ABI measurements were performed using a validated device (VP-1000 Plus; Omron Healthcare Co. Ltd., Kyoto, Japan). After patients had rested in a supine position for at least 5 min, cuffs that were connected to both a plethysmographic sensor for detecting volume change and an oscillometric pressure sensor for detecting blood pressure were placed on the upper arms and ankles. An ABI ≤ 0.90 was defined as PAD14.

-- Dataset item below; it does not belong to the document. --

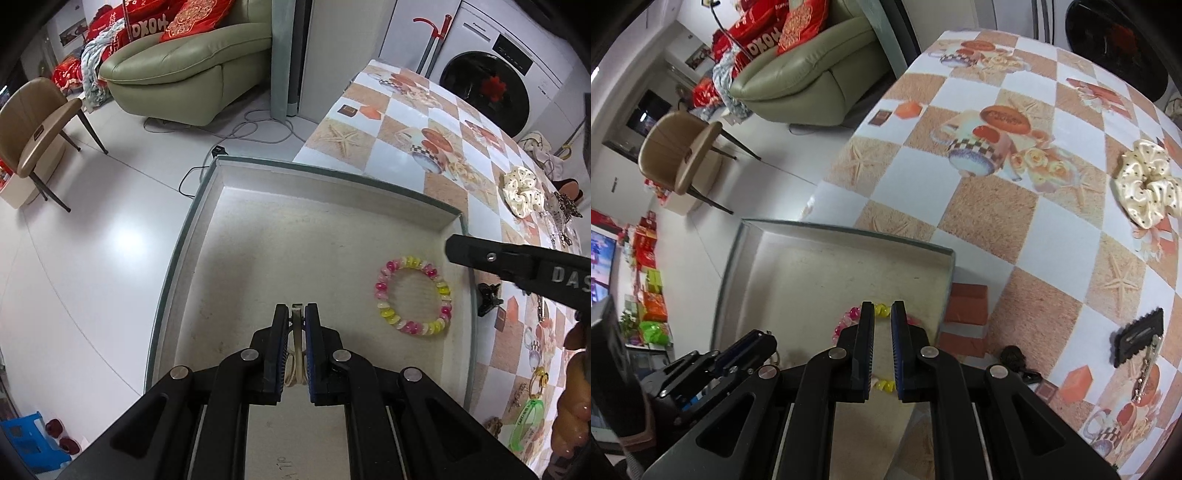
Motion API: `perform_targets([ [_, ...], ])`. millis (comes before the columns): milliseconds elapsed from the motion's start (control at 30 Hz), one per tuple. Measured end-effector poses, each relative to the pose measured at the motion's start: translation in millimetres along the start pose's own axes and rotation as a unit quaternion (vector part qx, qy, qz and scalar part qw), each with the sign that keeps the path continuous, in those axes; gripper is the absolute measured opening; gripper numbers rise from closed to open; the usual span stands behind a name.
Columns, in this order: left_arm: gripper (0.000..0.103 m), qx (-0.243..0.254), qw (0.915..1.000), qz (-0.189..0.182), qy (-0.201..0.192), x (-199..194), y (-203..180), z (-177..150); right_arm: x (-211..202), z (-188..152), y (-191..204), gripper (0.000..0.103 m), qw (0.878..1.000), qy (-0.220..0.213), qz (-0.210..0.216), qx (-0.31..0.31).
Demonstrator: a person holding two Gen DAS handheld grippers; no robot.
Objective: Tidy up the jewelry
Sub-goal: 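Carry both items to the white tray and open the right gripper over it, then open the left gripper to drop the tan hair clip into the tray, then grasp the green bangle with the right gripper while the left grasps the braided rope bracelet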
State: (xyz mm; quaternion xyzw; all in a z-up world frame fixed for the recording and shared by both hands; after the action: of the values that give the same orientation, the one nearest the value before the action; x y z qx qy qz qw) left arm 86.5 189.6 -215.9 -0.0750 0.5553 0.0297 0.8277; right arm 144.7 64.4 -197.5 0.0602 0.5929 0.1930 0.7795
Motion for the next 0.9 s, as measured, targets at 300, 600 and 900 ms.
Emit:
perform_targets([
  [300, 0.016, 0.002, 1.0, -0.003, -0.004, -8.2, -4.8, -3.2, -36.3, -19.0, -28.4, 0.012, 0.999, -0.017, 0.007, 0.039],
  [600, 0.103, 0.007, 0.9995, 0.029, -0.013, -19.0, -6.5, -2.0, -60.0, -39.2, -57.2, 0.012, 0.997, -0.026, -0.001, 0.076],
  [900, 0.103, 0.065, 0.9976, 0.023, -0.003, -28.7, -55.2, -9.2, -88.1, -73.0, -107.4, 0.05, 0.991, -0.027, -0.031, 0.124],
])
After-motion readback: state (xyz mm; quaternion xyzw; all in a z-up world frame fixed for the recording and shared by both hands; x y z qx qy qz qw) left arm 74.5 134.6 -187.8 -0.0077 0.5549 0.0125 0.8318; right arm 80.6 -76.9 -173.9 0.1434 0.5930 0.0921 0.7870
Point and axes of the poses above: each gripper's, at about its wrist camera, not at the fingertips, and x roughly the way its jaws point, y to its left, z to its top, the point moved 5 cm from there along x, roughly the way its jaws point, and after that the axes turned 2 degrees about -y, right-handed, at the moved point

Type 2 DM was clinically diagnosed by physicians, and the diagnosis was confirmed twice within 90 days before the patient was enrolled in the P4P program. CKD was defined as an eGFR < 60 mL/min/1.73 m2, and ESRD was defined as renal replacement therapy or an eGFR < 15 mL/min/1.73 m2. Poor glucose control was defined as a fasting glucose level ≥ 7.2 mmol/L (130 mg/dL) or an HbA1c level ≥ 7.0%56. Hypercholesterolemia was defined as a total cholesterol level ≥ 4.14 mmol/L (160 mg/dL) or an LDL level ≥ 2.59 mmol/L (100 mg/dL), and hypertriglyceridemia was defined as a triglyceride level ≥ 1.7 mmol/L (150 mg/dL) according to the reference target goals56. Low HDL cholesterol was defined as an HDL level < 1.0 mmol/L (40 mg/dL) in men or < 1.3 mmol/L (50 mg/dL) in women56. The UACR was calculated using the following formula: UACR = albumin (mg)/creatinine (g). Normal albuminuria was defined as a UACR < 30 mg/g, moderately increased albuminuria was defined as a UACR between 30 and 299 mg/g, and severely increased albuminuria was defined as a UACR ≥ 300 mg/g based on the current clinical practice recommendations from the American Diabetes Association18.

Statistical analysis

All continuous data are presented as the mean ± standard deviation (SD). The categorical data are presented as the number and percentage. Independent t tests were conducted to detect significant between-group differences in continuous variables. Chi-square tests were conducted to detect differences in categorical variables. Logistic regression model which estimated OR and 95% CI was used to determine the factors associated with albuminuria and HCV Ab seropositivity. A trend test was additionally performed to examine the linear increasing trend of the risk changes associated with the UACR levels. Statistical analysis was performed using SPSS version 22.0 software (IBM Corp., Armonk, NY, USA).